About this task – Whatever pictures appear, omit them, and repeat the data below exactly.
++++++
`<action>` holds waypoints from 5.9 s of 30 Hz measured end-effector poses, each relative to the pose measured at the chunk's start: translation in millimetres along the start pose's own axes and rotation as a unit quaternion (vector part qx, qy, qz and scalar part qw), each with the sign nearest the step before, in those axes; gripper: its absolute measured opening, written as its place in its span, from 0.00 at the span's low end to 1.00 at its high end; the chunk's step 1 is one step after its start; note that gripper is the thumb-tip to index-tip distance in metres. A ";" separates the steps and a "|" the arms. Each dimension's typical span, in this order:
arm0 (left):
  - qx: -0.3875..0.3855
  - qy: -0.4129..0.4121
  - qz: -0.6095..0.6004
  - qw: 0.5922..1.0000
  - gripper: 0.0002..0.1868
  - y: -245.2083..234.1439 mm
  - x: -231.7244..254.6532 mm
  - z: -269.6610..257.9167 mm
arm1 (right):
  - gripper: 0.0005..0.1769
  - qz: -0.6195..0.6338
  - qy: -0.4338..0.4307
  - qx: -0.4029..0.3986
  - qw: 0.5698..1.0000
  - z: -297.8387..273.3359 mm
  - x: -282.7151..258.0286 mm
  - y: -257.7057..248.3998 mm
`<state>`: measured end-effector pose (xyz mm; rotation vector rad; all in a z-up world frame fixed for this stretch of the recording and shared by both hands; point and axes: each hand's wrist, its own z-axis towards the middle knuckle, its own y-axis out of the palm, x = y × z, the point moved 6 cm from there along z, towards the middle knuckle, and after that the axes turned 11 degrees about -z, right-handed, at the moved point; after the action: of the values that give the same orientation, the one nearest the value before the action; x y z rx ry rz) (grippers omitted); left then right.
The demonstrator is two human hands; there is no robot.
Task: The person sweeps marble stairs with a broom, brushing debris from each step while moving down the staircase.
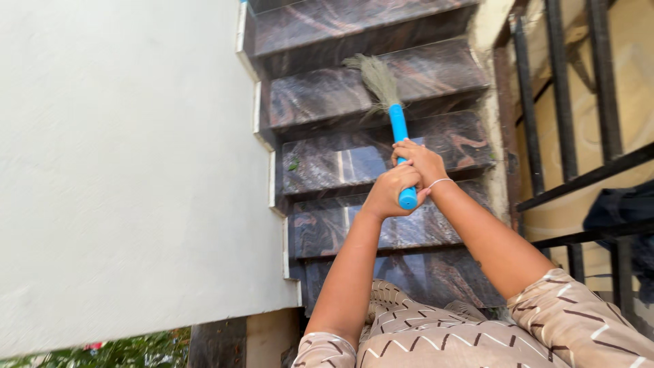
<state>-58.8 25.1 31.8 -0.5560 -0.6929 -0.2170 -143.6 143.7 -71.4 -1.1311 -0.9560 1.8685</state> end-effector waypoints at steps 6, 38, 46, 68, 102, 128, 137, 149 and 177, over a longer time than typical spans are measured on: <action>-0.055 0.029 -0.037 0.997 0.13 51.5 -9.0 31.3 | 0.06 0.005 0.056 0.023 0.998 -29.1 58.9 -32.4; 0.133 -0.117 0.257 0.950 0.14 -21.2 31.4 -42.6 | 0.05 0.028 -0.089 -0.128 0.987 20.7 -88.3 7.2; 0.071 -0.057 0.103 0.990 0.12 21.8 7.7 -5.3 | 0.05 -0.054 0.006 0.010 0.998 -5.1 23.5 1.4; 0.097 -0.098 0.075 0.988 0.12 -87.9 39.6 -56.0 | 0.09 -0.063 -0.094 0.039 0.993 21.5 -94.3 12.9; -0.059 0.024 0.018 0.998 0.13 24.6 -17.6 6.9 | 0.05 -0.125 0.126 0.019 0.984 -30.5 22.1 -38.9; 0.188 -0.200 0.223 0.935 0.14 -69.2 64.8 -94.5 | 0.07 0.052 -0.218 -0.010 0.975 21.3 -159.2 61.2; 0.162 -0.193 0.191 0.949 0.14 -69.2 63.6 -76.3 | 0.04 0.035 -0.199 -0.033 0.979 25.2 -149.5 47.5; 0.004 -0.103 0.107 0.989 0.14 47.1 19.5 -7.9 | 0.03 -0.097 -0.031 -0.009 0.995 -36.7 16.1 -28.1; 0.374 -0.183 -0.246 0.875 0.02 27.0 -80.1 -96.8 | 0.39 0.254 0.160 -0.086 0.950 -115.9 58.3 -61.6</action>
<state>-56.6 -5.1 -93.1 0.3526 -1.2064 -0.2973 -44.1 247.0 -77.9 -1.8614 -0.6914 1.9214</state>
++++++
Solution –
`<action>` holds waypoints from 5.9 s of 30 Hz measured end-effector poses, each relative to the pose measured at the chunk's start: translation in millimetres along the start pose's own axes and rotation as a unit quaternion (vector part qx, qy, qz and scalar part qw), each with the sign nearest the step before, in those axes; gripper: its absolute measured opening, written as its place in its span, from 0.00 at the span's low end to 1.00 at its high end; the chunk's step 1 is one step after its start; note that gripper is the thumb-tip to index-tip distance in metres. A ";" separates the steps and a "|" the arms. Each dimension's typical span, in this order:
arm0 (left):
  - qx: -0.3875..0.3855
  - qy: -0.4129..0.4121
  - qz: -0.6095..0.6004
  - qw: 0.5922..1.0000
  - gripper: 0.0002..0.1868
  - y: -245.2083..234.1439 mm
  - x: -231.7244..254.6532 mm
  - z: -269.6610..257.9167 mm
arm1 (right):
  - gripper: 0.0005..0.1769
  - qz: -0.6195..0.6338
  - qy: -0.4338..0.4307
  - qx: -0.4029..0.3986
  - qw: 0.5698..1.0000
  - z: -297.8387..273.3359 mm
  - x: -282.7151..258.0286 mm
  - y: -257.7057..248.3998 mm
`<state>`: measured end-effector pose (xyz mm; rotation vector rad; all in a z-up world frame fixed for this stretch of the recording and shared by both hands; point and axes: each hand's wrist, its own z-axis towards the middle knuckle, its own y-axis out of the palm, x = y × z, the point moved 6 cm from there along z, towards the middle knuckle, and after that the axes turned 11 degrees about -z, right-handed, at the moved point; after the action: of the values that give the same orientation, the one nearest the value before the action; x y z rx ry rz) (grippers omitted); left then right.
The demonstrator is two human hands; there is no robot.
Task: The person sweeps marble stairs with a broom, brushing debris from each step while moving down the staircase.
<state>-58.8 25.1 31.8 -0.5560 -0.6929 -0.2170 -143.6 143.7 -71.4 -1.1311 -0.9560 1.8685</state> end-effector waypoints at steps 6, 38, 46, 68, 102, 128, 137, 149 and 177, over a longer time than typical spans are measured on: <action>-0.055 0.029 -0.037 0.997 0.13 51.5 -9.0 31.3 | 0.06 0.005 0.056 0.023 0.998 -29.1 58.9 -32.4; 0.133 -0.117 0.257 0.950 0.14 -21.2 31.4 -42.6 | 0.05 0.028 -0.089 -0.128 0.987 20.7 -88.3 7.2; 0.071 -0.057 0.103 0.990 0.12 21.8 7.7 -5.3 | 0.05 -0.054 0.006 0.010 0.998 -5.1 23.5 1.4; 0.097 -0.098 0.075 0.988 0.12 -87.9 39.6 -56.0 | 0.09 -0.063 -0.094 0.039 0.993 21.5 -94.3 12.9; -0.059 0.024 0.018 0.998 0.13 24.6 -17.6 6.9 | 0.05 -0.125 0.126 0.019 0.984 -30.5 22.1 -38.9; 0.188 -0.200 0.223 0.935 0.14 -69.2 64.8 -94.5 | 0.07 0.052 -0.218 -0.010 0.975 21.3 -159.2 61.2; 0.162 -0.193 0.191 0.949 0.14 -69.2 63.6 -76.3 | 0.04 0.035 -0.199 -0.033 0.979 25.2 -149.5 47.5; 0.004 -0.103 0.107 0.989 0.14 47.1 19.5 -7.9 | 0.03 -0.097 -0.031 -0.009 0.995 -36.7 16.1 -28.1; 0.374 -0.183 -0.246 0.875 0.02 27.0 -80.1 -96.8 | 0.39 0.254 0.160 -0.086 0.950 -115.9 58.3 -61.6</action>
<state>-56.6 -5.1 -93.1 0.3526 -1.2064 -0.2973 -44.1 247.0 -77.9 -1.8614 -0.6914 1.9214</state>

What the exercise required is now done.